Hacker News new | ask | show | jobs
by SecretDracula 994 days ago
The dumbest thing about Microsoft's "no game sharing" thing is that they could have just waited. Digital game sales made up 90% of game sales in 2022, which can't be shared.

People don't really seem to care about not being able to share games, but they hate being told they can't do something.

2 comments

You can share digital games. The PS5 allows you to share games with one other console if your account is logged in on that console. Steam allows you to share games with friends (or family I can’t remember). You and your friend just can’t play the same game at the same time, which is the same way it would be if you shared a disc anyways.
> Steam allows you to share games with friends (or family I can’t remember). You and your friend just can’t play the same game at the same time, which is the same way it would be if you shared a disc anyways.

Steam doesn’t allow you to share specific games, only your entire library (excluding any games that the seller has made unsharable.)

The dumbest thing about Microsoft's "no game sharing" fiasco was that they let it be PR spun into "no game sharing" and people remembering that fight that way. It was never about no game sharing: it was about building a robust digital game sharing system (because Microsoft knew digital game sales were already the majority).

The original Xbox One plan would have been an unprecedented amount of support for digital game sharing. They were working on something a lot like "Steam Family Sharing" but taken to an extreme: you didn't have to prelink Xbox libraries with your friends and manage a "family" of accounts, you just "email your buddy" a loan of a game you owned. You could even sell it to your buddy directly there in your game library while they were borrowing it (and Microsoft would get a small cut).

Microsoft's mistake was tying all these new digital game tools system-wide to physical purchased games too. They decided that discs would just be digital unlocks and disc loans/resales would have to go through the same digital system as every other game. (Similar to Steam making all Half-Life 2 sales just Steam unlocks; but Microsoft's mistake was making it console-wide rather than just their own games.) They thought it would be easier (for themselves, and conceptually for users) to manage one combined system of digital loans/resales than the confusion of mixed cases like someone buying a disc for the base game but then a bunch of DLC through the digital store.

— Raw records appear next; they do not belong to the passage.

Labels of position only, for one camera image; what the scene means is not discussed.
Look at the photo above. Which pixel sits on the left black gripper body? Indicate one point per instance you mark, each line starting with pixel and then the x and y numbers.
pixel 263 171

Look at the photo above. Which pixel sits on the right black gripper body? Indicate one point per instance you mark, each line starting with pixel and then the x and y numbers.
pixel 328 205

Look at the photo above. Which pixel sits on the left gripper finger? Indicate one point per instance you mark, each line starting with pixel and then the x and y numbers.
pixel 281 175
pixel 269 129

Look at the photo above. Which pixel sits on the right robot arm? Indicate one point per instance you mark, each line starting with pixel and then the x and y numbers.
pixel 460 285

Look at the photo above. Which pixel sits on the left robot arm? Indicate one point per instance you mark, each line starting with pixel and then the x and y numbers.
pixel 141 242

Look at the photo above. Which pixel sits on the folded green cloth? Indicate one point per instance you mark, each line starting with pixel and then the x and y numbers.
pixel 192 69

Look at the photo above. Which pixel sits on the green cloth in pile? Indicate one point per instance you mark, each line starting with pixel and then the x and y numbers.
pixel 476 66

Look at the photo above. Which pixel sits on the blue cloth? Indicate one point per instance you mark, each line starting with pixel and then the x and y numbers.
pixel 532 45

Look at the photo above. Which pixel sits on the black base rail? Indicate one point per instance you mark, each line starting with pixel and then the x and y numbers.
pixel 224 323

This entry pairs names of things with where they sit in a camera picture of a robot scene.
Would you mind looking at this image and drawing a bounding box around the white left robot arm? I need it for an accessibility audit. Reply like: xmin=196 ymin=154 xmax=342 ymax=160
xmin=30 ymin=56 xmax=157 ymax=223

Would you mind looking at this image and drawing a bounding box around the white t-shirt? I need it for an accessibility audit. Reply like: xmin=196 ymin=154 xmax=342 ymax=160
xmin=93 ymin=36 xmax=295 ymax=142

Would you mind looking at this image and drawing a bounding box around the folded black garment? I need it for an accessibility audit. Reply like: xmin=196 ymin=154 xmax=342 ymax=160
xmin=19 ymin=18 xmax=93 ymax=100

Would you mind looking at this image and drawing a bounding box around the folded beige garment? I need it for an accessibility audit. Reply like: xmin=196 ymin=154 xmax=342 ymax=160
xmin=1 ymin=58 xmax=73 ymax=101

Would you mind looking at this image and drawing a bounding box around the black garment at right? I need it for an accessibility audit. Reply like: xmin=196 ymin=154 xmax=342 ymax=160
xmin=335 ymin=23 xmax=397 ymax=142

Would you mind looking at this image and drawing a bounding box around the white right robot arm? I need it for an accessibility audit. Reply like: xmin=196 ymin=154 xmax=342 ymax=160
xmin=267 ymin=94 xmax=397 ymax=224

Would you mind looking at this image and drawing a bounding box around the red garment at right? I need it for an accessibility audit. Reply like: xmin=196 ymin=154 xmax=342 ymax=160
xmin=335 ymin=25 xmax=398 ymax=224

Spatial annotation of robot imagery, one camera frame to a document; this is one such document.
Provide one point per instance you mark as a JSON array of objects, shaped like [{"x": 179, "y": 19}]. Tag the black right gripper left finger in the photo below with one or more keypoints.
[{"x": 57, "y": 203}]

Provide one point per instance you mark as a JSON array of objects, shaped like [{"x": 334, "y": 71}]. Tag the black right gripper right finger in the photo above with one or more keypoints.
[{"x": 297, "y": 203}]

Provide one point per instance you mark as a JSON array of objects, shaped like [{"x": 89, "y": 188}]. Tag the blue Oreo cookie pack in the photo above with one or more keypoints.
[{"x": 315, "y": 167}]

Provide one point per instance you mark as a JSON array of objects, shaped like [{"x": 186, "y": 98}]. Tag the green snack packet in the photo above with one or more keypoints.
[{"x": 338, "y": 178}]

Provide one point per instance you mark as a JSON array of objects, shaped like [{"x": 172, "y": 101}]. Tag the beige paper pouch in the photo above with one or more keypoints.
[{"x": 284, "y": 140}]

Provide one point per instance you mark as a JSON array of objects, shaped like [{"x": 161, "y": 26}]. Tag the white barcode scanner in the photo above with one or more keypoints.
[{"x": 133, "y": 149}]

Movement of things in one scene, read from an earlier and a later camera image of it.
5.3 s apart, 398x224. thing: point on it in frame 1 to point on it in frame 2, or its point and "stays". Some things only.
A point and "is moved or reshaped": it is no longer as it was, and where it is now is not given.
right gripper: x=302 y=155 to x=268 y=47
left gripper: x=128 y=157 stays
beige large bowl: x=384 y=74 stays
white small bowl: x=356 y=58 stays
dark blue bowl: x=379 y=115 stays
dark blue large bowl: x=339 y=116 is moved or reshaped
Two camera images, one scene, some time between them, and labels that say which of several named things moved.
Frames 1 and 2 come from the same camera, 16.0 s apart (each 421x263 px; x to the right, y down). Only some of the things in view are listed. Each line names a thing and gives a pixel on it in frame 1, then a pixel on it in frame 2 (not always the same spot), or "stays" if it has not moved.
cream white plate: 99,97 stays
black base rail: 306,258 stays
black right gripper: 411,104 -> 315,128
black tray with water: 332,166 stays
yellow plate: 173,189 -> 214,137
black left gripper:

When the physical stores went angry that physical copy resales would need to be tracked in Microsoft's digital systems and resold through that and that Microsoft would get some or all of their cut, they spun the whole plan as "no game sharing" and won on that PR. But that original plan would have been the largest game sharing system on any digital goods platform if it actually had been delivered as promised. It's just incredibly sad that Microsoft didn't figure out a better answer to that "hybrid" problem, didn't have a great PR fix for the spin from the pawn shops that at the time still owned too much of the game sales market, and had to kill the digital game sharing system in its infancy to "fix" the physical disc resale "problem".